How to complete this task: Copy out every line of the data that has the word "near" somewhere in it.

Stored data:
:::::

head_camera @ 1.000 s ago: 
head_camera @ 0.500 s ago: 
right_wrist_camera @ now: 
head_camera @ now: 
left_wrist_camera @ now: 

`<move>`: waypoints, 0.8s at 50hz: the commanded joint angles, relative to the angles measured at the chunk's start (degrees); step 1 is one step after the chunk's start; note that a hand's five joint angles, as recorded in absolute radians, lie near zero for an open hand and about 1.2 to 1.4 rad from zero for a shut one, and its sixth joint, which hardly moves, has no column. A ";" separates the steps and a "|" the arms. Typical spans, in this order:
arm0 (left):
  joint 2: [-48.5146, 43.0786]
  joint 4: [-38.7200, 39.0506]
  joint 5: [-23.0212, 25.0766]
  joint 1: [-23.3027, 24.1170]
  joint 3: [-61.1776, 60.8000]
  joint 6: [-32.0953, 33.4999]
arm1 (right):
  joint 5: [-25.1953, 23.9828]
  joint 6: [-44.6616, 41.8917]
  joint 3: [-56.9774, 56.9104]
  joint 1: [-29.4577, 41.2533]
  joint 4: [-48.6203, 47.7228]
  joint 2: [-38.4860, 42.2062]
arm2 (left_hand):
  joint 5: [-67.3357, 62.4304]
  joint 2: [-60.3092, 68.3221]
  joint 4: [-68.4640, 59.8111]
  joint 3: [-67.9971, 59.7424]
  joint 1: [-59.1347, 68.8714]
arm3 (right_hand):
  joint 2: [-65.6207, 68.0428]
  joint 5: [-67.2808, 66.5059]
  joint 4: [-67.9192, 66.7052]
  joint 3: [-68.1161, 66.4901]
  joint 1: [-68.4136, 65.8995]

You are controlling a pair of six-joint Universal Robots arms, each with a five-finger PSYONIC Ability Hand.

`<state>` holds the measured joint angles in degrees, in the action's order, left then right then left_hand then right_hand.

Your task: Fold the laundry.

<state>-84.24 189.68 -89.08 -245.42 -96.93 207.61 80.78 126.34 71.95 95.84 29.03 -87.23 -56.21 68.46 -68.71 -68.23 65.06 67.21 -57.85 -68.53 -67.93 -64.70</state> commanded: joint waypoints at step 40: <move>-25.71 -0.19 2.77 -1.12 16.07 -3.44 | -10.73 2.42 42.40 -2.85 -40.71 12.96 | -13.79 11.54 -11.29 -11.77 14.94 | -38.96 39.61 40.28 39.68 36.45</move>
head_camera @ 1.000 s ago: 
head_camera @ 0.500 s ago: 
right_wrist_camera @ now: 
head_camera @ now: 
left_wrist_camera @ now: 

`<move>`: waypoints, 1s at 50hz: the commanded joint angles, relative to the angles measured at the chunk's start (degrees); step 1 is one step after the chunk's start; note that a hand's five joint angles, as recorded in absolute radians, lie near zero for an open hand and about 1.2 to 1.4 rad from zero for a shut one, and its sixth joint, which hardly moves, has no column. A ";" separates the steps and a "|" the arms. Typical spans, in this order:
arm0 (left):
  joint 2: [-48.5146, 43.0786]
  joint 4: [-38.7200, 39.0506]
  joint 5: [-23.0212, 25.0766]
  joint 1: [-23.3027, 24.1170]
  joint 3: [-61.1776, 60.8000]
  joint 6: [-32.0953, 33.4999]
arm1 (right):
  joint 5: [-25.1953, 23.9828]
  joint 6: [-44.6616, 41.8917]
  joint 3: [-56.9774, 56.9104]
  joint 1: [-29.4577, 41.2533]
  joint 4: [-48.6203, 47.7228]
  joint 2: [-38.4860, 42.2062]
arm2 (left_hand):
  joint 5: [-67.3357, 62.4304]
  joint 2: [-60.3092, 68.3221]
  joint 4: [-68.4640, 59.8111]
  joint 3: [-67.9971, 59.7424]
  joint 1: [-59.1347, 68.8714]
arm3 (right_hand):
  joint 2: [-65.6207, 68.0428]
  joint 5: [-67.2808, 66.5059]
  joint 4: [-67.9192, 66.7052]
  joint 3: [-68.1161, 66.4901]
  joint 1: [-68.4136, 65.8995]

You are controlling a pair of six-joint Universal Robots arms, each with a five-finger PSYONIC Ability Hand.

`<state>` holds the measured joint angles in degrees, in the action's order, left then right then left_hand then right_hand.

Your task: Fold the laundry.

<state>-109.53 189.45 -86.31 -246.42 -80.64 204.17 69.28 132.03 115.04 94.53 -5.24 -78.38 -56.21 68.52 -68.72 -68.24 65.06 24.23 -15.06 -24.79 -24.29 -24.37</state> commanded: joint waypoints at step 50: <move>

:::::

Response:
`<move>`: waypoints, 0.8s at 50hz: the commanded joint angles, relative to the angles measured at the chunk's start (degrees); step 1 is one step after the chunk's start; note that a hand's five joint angles, as recorded in absolute radians, lie near zero for an open hand and about 1.2 to 1.4 rad from zero for a shut one, and its sixth joint, which hardly moves, has no column. A ";" separates the steps and a "|" the arms. Typical spans, in this order:
`<move>`: waypoints, 1s at 50hz: the commanded joint angles, relative to the angles measured at the chunk's start (degrees); step 1 is one step after the chunk's start; note that a hand's five joint angles, as recorded in absolute radians, lie near zero for an open hand and about 1.2 to 1.4 rad from zero for a shut one, and its sixth joint, which hardly moves, has no column. A ";" separates the steps and a "|" the arms. Typical spans, in this order:

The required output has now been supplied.